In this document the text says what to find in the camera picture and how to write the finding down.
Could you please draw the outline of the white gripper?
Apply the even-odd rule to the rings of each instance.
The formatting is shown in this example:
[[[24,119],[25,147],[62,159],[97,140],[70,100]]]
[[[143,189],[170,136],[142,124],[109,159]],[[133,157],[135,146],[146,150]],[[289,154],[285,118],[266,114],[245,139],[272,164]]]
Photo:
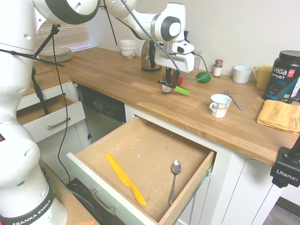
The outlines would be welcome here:
[[[194,55],[188,54],[175,54],[171,55],[176,66],[183,72],[191,72],[194,69]],[[171,84],[171,69],[177,69],[169,56],[167,56],[161,48],[156,46],[156,64],[166,67],[166,83]],[[178,71],[174,70],[172,73],[172,87],[175,88],[178,81]]]

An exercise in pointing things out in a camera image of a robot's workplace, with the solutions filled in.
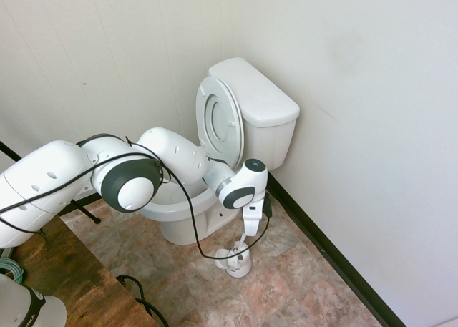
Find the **toilet base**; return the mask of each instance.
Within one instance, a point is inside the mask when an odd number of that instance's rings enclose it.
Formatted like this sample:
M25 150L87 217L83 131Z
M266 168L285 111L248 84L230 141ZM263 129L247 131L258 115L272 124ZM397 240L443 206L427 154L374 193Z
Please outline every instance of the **toilet base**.
M221 204L195 216L199 240L205 239L216 230L237 217L240 209L226 209ZM191 245L195 243L193 220L191 217L173 222L159 222L162 236L176 245Z

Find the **white wall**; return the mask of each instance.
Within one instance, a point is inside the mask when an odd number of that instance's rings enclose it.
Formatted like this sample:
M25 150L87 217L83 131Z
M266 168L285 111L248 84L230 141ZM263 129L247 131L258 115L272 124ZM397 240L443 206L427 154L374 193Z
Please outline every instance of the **white wall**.
M233 0L0 0L0 140L25 156L100 132L197 142L195 95L235 55ZM0 153L0 172L13 162Z
M300 106L274 177L411 327L458 316L458 0L239 0Z

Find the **toilet seat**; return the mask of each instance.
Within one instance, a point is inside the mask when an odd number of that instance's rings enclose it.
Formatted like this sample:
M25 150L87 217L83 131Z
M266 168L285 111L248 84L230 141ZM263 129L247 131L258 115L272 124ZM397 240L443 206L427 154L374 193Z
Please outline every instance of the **toilet seat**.
M205 78L196 99L200 145L208 157L234 168L243 155L243 121L230 89L219 79Z

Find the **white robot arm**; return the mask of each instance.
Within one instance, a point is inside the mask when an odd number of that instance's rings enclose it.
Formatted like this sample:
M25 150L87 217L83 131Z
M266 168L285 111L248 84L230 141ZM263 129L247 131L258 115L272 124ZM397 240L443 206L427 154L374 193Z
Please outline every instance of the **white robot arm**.
M129 213L143 208L166 175L162 165L184 185L204 179L226 208L243 208L245 233L256 234L267 185L265 165L247 160L235 174L184 137L152 128L132 146L107 134L78 145L50 142L2 173L0 248L21 245L31 235L21 230L39 230L71 199L92 187L116 210Z

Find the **black cable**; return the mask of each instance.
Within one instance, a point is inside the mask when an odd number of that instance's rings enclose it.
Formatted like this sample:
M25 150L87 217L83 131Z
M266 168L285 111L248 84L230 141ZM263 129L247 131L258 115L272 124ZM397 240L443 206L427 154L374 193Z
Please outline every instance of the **black cable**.
M144 300L144 301L146 301L145 292L143 291L142 284L140 284L140 282L138 281L138 279L136 279L136 278L134 278L134 277L132 277L132 276L130 276L130 275L119 275L119 276L116 277L116 279L117 279L122 285L124 285L124 282L125 282L124 279L130 279L130 280L134 281L135 284L137 284L138 288L140 289L140 297L141 297L141 299ZM149 314L150 316L152 316L150 307L145 306L145 309L146 309L146 311L148 312L148 314Z
M140 297L141 298L135 298L135 300L138 302L138 303L141 303L144 307L145 307L145 310L147 311L147 313L152 317L152 313L151 311L154 311L155 314L157 315L157 317L159 317L159 319L162 321L162 323L164 324L164 327L168 327L168 323L167 321L165 320L165 317L156 309L156 307L154 307L151 303L147 302L145 300L145 293L143 291L143 287L142 287L142 284L140 284L140 282L134 278L134 277L131 277L130 275L119 275L116 277L116 279L122 284L124 285L124 279L130 279L130 280L133 280L137 285L138 285L138 288L140 289Z
M158 318L160 318L160 320L162 321L162 323L164 324L164 327L169 327L169 324L167 323L167 321L165 320L165 317L162 316L162 314L150 303L150 302L147 302L145 300L142 300L140 298L136 298L135 299L137 302L141 303L142 305L144 305L145 307L148 307L150 308L152 311L154 311L157 315Z
M185 194L186 196L186 199L187 199L187 202L189 204L189 207L190 207L190 212L191 212L191 219L192 219L192 222L193 222L193 229L194 229L194 236L195 236L195 241L196 243L198 244L198 249L199 249L199 252L201 254L202 257L204 258L207 258L207 259L213 259L213 260L224 260L224 259L230 259L230 258L234 258L238 255L241 255L242 253L244 253L245 251L249 250L250 248L252 248L265 234L265 232L267 231L267 228L269 226L269 222L271 220L271 217L267 215L267 224L265 225L265 228L264 228L264 231L261 233L261 235L259 236L259 238L257 238L251 245L249 245L245 250L242 250L240 251L239 253L236 253L236 254L233 254L231 256L228 256L228 257L211 257L209 255L206 255L204 254L204 252L202 251L202 247L200 246L200 242L199 242L199 235L198 235L198 229L197 229L197 226L196 226L196 223L195 223L195 216L194 216L194 209L193 209L193 204L191 202L191 198L189 197L185 187L183 186L183 184L180 182L180 180L178 179L178 177L175 175L175 173L173 173L173 171L167 167L165 165L165 163L156 155L156 153L154 153L152 150L150 150L149 148L143 146L143 145L139 145L137 143L133 143L131 142L127 137L127 143L132 146L132 145L136 145L138 147L141 147L145 150L147 150L148 152L150 152L151 154L154 155L154 157L160 162L161 166L163 166L170 177L174 177L175 180L177 181L178 185L180 186L181 190L183 191L183 193ZM10 205L6 208L3 208L3 209L0 209L0 214L3 214L5 213L6 211L8 210L11 210L11 209L14 209L14 208L17 208L17 207L20 207L21 205L24 205L24 204L27 204L27 203L30 203L30 202L33 202L35 200L38 200L40 198L43 198L43 197L46 197L47 195L51 195L65 187L67 187L68 185L72 184L73 182L76 182L79 178L81 177L84 177L87 173L95 170L96 168L108 163L108 162L111 162L113 160L117 160L117 159L120 159L122 157L127 157L127 156L132 156L132 155L142 155L144 157L148 157L150 159L153 159L153 157L145 154L145 153L140 153L140 152L133 152L133 153L125 153L125 154L121 154L121 155L116 155L108 160L105 160L105 161L102 161L102 162L99 162L98 164L92 166L91 168L89 168L88 170L85 170L84 172L80 173L79 175L77 175L76 177L72 178L71 180L69 180L68 182L60 185L59 187L56 187L50 191L47 191L47 192L44 192L40 195L37 195L37 196L34 196L32 198L29 198L29 199L26 199L26 200L23 200L22 202L19 202L19 203L15 203L13 205ZM24 229L21 229L15 225L12 225L11 223L9 223L8 221L5 221L3 218L0 217L0 222L8 225L9 227L13 228L13 229L16 229L20 232L23 232L23 233L30 233L30 234L40 234L40 235L43 235L43 231L41 232L33 232L33 231L30 231L30 230L24 230Z
M156 156L157 160L159 160L161 166L163 166L167 172L169 173L169 175L172 175L172 177L175 178L175 180L177 181L178 185L181 187L181 190L183 191L183 193L185 194L186 196L186 199L187 199L187 203L189 204L189 208L190 208L190 212L191 212L191 219L193 221L193 228L194 228L194 236L195 236L195 241L196 243L198 244L198 249L199 249L199 252L200 252L200 255L204 258L207 258L207 259L213 259L213 260L224 260L224 259L230 259L230 258L234 258L242 253L244 253L245 251L249 250L250 248L252 248L265 234L265 232L267 231L267 227L269 226L269 222L271 221L271 217L269 215L266 215L267 216L267 224L265 225L265 228L263 230L263 232L261 233L261 235L259 235L259 238L257 238L251 245L249 245L246 249L240 251L239 253L236 253L236 254L232 254L228 257L210 257L209 255L206 255L204 254L204 252L202 251L202 247L200 247L200 242L199 242L199 235L198 235L198 229L197 229L197 226L195 224L195 216L194 216L194 209L193 209L193 204L191 202L191 198L189 197L185 187L183 186L183 184L180 182L180 180L178 179L178 177L175 175L175 173L173 173L173 171L168 168L165 163L152 151L150 150L149 148L145 147L144 145L139 145L137 143L133 143L131 142L130 145L136 145L136 146L139 146L141 148L144 148L145 150L147 150L148 152L151 152L154 156Z

++++++

The lines to report are those in the material above that contain the word "camera"; copy every one of them.

In this document the text says what to find in the camera picture and how to write the finding down.
An exercise in pointing things out in a camera image of a robot's workplace, with the solutions filled in.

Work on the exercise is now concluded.